**SOURCE RECORDS:**
++++++++++++++++++++
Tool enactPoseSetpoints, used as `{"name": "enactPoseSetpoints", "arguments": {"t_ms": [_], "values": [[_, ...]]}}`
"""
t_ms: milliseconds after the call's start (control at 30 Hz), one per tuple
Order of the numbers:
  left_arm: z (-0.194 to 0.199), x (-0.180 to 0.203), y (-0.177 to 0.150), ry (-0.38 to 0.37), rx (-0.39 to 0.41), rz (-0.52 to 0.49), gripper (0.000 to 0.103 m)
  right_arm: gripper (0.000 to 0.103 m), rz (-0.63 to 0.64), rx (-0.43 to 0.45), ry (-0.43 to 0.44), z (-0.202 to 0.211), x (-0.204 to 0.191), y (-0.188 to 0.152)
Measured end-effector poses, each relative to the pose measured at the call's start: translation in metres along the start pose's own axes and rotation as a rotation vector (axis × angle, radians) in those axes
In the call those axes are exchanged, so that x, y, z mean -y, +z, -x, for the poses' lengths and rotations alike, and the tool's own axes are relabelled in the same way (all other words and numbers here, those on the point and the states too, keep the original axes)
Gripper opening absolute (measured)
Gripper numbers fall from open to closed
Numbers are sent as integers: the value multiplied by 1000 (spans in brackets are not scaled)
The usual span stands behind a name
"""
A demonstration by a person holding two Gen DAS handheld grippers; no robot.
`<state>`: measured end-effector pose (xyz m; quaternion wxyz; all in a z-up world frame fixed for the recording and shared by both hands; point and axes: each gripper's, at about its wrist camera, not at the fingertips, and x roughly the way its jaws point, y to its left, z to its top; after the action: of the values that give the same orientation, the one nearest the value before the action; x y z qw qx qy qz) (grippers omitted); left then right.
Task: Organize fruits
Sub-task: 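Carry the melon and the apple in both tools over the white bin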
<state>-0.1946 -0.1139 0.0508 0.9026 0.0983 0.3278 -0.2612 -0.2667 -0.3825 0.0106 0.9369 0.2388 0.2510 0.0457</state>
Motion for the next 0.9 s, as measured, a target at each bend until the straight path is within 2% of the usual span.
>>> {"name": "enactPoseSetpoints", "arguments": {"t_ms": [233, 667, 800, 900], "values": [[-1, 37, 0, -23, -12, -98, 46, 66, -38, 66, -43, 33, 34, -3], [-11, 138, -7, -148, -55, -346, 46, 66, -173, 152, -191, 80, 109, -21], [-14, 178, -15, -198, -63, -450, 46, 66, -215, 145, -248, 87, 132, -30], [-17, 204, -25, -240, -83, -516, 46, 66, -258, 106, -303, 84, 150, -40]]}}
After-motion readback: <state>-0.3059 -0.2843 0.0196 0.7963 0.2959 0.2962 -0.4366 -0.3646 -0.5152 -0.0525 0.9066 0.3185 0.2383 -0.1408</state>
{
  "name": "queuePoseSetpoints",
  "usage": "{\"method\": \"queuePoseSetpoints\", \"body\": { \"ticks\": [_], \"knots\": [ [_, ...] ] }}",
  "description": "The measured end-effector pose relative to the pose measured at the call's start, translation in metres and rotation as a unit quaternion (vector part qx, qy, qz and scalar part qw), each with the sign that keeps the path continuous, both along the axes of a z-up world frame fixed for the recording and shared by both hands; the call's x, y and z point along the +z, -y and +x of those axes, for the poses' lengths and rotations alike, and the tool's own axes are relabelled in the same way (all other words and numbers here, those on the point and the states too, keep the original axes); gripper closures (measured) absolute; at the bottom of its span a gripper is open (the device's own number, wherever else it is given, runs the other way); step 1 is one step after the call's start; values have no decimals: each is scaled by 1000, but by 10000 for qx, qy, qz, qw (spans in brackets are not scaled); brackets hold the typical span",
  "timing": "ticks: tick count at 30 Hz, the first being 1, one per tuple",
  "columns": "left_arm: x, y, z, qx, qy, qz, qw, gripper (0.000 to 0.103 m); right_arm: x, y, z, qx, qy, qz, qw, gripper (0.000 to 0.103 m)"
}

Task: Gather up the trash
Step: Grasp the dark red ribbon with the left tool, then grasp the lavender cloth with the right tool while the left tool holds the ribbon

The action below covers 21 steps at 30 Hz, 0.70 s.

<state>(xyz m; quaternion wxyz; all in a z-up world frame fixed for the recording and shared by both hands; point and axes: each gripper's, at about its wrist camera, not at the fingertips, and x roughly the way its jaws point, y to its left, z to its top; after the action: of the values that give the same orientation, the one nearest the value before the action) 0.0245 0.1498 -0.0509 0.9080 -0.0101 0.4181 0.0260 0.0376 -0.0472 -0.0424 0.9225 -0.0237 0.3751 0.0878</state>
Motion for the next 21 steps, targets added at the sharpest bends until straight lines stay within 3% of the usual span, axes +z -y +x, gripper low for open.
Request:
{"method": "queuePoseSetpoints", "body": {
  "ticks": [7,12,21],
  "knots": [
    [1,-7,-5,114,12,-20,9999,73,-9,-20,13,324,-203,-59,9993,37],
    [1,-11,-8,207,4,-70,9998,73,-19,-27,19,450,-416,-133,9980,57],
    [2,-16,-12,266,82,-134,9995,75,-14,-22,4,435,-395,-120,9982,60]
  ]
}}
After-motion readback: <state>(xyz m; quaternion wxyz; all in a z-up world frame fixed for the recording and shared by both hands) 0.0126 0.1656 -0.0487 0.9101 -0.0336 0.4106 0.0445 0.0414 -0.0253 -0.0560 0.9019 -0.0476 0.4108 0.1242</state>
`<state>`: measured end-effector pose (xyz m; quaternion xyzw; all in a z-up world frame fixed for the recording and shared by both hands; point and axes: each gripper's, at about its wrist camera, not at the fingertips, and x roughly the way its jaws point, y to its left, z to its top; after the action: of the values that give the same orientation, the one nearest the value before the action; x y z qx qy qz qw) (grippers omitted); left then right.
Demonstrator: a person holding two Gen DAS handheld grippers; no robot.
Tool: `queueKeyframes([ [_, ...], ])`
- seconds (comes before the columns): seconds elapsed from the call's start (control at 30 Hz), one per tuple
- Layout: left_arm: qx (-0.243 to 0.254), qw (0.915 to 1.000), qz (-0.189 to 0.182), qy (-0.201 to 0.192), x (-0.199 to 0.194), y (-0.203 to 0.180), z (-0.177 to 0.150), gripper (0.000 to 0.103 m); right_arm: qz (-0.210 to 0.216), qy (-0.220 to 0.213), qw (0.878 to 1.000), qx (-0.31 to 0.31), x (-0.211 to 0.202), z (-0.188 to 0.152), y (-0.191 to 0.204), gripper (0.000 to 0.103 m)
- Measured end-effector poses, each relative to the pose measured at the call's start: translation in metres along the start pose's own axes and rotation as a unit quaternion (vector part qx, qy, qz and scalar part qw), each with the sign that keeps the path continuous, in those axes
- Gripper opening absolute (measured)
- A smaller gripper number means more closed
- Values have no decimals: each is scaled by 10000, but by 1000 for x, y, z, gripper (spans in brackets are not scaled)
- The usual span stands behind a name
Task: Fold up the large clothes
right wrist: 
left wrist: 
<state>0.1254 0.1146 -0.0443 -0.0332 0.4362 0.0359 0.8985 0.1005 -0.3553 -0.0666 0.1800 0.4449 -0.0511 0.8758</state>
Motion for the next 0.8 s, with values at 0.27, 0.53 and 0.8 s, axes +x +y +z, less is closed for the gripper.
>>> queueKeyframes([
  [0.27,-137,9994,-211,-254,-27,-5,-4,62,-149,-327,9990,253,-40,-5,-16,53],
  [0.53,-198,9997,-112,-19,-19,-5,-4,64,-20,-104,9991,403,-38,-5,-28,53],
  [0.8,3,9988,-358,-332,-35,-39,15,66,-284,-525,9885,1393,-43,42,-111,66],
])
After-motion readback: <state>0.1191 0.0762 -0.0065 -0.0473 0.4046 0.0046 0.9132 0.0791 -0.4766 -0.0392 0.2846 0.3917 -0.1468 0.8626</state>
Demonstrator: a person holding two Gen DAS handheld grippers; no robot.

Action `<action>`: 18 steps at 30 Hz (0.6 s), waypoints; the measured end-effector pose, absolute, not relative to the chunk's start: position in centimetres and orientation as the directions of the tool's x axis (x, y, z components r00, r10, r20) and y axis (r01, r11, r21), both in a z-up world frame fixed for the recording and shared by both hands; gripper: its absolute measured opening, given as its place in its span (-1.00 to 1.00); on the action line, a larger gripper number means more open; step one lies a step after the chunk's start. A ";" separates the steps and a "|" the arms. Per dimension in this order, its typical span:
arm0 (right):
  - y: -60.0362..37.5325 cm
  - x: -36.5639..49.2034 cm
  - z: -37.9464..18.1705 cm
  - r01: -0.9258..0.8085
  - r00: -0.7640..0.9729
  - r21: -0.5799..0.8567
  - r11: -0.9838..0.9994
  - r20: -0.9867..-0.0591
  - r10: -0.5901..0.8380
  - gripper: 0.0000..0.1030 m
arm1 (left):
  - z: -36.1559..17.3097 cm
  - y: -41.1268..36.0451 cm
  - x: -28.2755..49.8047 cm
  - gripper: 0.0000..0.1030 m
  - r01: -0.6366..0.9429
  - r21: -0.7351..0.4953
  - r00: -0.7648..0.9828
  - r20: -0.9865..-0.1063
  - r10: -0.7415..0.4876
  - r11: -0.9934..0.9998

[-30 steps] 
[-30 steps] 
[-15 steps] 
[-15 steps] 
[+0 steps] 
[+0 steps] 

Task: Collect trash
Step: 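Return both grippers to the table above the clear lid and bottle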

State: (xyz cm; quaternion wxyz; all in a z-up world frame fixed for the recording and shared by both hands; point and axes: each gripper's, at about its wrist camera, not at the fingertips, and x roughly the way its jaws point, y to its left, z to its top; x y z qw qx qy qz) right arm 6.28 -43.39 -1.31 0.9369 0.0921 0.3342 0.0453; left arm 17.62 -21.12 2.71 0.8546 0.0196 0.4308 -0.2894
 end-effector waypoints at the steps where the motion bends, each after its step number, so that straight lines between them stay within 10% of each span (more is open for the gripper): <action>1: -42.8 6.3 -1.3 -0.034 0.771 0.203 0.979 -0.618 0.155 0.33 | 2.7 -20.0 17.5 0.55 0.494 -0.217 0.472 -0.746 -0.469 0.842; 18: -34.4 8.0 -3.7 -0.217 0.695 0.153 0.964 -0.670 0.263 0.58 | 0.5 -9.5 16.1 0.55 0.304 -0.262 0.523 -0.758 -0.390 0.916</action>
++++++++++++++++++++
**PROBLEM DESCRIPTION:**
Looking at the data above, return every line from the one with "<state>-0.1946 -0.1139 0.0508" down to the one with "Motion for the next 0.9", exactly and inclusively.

**RESULT FOR THIS TASK:**
<state>-0.1946 -0.1139 0.0508 0.9026 0.0983 0.3278 -0.2612 -0.2667 -0.3825 0.0106 0.9369 0.2388 0.2510 0.0457</state>
Motion for the next 0.9 s, as measured, a target at each bend until the straight path is within 2% of the usual span.

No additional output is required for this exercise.